Warga Pulau Enggano dengan populasi lebih dari 4.000 jiwa ini kini menghadapi krisis bahan pokok, pasokan BBM tersendat, pendidikan terhenti, dan hasil panen membusuk tanpa bisa dikirim.
Ironisnya, kelumpuhan ini tak segera ditangani serius. Pemerintah daerah, pusat, hingga BUMN terkait seperti Pelindo, tampak sibuk berwacana tanpa solusi konkrit.

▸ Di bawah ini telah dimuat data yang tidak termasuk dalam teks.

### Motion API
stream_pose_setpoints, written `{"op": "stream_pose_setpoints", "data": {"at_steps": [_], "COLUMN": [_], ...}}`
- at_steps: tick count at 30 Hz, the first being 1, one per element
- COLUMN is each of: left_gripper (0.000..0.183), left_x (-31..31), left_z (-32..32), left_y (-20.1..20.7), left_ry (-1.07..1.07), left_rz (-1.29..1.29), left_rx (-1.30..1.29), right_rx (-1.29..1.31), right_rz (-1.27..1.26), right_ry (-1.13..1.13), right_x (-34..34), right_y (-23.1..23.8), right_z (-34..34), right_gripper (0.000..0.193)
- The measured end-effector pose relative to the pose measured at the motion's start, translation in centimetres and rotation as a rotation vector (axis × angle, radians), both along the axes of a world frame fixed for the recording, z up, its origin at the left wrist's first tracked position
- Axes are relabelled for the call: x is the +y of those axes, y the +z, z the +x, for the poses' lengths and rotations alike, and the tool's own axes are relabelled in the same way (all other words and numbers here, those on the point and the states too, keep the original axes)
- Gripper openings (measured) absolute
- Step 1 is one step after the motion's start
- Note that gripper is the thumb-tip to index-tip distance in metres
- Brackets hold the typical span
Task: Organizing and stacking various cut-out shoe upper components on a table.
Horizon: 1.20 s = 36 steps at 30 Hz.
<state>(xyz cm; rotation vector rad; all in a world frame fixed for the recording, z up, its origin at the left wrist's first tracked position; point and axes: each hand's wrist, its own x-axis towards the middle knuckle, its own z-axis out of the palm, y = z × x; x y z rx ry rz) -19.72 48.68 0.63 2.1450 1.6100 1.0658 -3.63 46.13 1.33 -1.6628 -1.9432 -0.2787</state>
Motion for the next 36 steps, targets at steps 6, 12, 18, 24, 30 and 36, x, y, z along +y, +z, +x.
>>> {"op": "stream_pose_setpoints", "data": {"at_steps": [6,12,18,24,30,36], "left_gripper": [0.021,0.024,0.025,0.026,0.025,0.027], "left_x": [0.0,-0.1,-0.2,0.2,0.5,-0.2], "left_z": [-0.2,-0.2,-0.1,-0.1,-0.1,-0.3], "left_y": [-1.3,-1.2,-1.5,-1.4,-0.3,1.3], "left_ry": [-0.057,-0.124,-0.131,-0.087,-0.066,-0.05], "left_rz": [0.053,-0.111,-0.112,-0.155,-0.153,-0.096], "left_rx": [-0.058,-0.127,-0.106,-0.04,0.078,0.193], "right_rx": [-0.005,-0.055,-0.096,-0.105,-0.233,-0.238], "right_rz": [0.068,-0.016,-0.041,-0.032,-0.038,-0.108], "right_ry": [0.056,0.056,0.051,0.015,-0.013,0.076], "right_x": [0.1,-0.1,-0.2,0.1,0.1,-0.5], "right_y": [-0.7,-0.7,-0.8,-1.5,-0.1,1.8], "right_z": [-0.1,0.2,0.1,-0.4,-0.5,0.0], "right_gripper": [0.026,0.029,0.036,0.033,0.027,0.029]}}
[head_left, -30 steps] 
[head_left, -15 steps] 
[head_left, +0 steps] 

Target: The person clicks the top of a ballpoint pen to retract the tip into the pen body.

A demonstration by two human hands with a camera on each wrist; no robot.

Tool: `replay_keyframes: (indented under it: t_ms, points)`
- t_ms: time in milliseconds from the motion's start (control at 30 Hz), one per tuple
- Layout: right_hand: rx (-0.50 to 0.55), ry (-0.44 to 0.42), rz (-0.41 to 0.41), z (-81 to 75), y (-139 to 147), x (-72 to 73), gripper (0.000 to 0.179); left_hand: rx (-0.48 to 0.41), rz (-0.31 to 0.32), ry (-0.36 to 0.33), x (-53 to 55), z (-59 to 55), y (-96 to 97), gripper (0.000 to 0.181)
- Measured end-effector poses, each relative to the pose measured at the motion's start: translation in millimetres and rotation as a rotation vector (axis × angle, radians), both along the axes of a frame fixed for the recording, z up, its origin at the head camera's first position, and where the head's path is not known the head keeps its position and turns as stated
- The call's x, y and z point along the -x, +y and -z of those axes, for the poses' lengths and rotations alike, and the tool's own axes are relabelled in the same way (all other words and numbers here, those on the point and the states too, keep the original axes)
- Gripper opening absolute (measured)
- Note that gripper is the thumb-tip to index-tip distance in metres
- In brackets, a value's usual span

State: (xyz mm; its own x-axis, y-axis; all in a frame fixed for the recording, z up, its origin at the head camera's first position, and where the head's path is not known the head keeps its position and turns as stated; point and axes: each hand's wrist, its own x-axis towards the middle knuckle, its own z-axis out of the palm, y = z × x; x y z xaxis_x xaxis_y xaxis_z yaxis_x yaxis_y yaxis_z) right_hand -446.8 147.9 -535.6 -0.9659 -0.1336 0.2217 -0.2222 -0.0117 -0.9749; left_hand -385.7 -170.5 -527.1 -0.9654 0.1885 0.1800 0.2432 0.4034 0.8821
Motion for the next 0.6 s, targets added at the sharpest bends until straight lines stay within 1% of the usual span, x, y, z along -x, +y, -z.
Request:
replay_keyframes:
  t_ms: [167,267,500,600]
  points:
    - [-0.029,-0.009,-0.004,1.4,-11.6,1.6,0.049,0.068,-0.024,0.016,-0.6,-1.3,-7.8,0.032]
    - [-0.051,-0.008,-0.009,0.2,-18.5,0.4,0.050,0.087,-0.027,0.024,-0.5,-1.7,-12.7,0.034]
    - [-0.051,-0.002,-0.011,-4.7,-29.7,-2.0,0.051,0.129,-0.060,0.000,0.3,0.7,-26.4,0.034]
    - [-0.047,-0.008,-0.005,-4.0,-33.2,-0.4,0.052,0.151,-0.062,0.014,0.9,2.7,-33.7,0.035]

Padahal, kehidupan ribuan jiwa sedang dipertaruhkan.
Ketua AMAN Enggano, Mulyadi Kauno menyebut, kondisi ini sebagai ancaman nyata terhadap keberlangsungan hidup masyarakat adat.
“Mulai dari kebutuhan bahan pokok, BBM, hingga pengiriman hasil panen semuanya macet. Kami terisolasi,” ujar Mulyadi.
BACA JUGA:Mulyadi Menjadi Ketua Masyarakat Adat Engano. Prioritaskan Pengesahan Perda Masyarakat Adat Enggano
Hal senada disampaikan Milson Kaitora, Paabuki (pemimpin adat) Enggano. Ia menilai pemerintah daerah gagal membaca tanda-tanda krisis sejak awal.
“Pendangkalan pelabuhan di Pulau Baai bukan hal baru. Tapi mengapa tidak ada langkah antisipatif? Sekarang, semua dampaknya ke kami orang pulau,” ujarnya geram.
Krisis transportasi ini memukul telak ibu rumah tangga di Enggano. Harga-harga melonjak liar. Bawang merah tembus Rp 70 ribu/kg, minyak goreng Rp 26 ribu/liter, dan telur nyaris tak ditemukan di warung.
“Kalau ini berlanjut sampai sebulan, kami tidak tahu lagi harus makan apa,” kata Windi Aprilia, perempuan adat Enggano.